▸ **Activity**: Every entry must be set down exactly in the answer; no pictures should appear.

** Opening The records block **

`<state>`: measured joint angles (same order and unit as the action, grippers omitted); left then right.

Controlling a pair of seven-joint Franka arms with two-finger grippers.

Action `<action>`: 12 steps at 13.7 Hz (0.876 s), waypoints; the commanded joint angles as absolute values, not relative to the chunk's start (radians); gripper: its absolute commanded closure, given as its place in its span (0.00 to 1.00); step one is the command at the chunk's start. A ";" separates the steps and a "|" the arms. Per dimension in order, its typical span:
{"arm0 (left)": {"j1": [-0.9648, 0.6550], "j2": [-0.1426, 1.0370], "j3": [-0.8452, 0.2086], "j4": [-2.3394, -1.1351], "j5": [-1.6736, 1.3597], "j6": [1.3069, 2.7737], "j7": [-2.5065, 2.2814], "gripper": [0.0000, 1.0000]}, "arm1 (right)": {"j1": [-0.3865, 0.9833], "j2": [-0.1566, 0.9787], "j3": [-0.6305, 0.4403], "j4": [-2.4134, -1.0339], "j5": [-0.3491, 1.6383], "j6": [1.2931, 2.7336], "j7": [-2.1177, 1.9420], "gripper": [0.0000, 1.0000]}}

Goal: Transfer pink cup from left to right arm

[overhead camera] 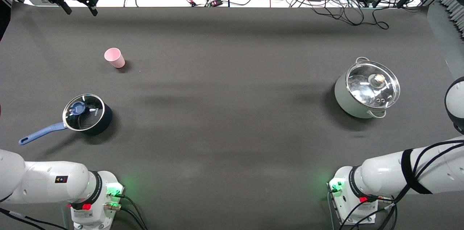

** Closing The records block **

▸ **Task solution**:
`<state>`: measured joint angles (same order and unit as the action, grippers omitted); left then right.

Controlling a pair of seven-joint Franka arms with two-finger grippers.

Action `<action>`: 12 steps at 13.7 Hz (0.876 s), waypoints; the commanded joint angles as absolute values, not relative to the chunk's start (radians); gripper: its absolute commanded closure, given as its place in its span (0.00 to 1.00); step one is the command at the chunk's start. A ";" separates the steps and a "|" the arms. Per dimension in order, its typical span:
{"arm0 (left)": {"j1": [-0.9648, 0.6550], "j2": [-0.1426, 1.0370], "j3": [-0.8452, 0.2086], "j4": [-2.3394, -1.1351], "j5": [-1.6736, 1.3597], "j6": [1.3069, 2.7737], "j7": [-2.5065, 2.2814], "gripper": [0.0000, 1.0000]}, "arm1 (right)": {"j1": [-0.3865, 0.9833], "j2": [-0.1566, 0.9787], "j3": [-0.6305, 0.4403], "j4": [-2.4134, -1.0339], "j5": [-0.3491, 1.6383], "j6": [1.2931, 2.7336], "j7": [-2.1177, 1.9420], "gripper": [0.0000, 1.0000]}}

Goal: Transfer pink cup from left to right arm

[overhead camera] 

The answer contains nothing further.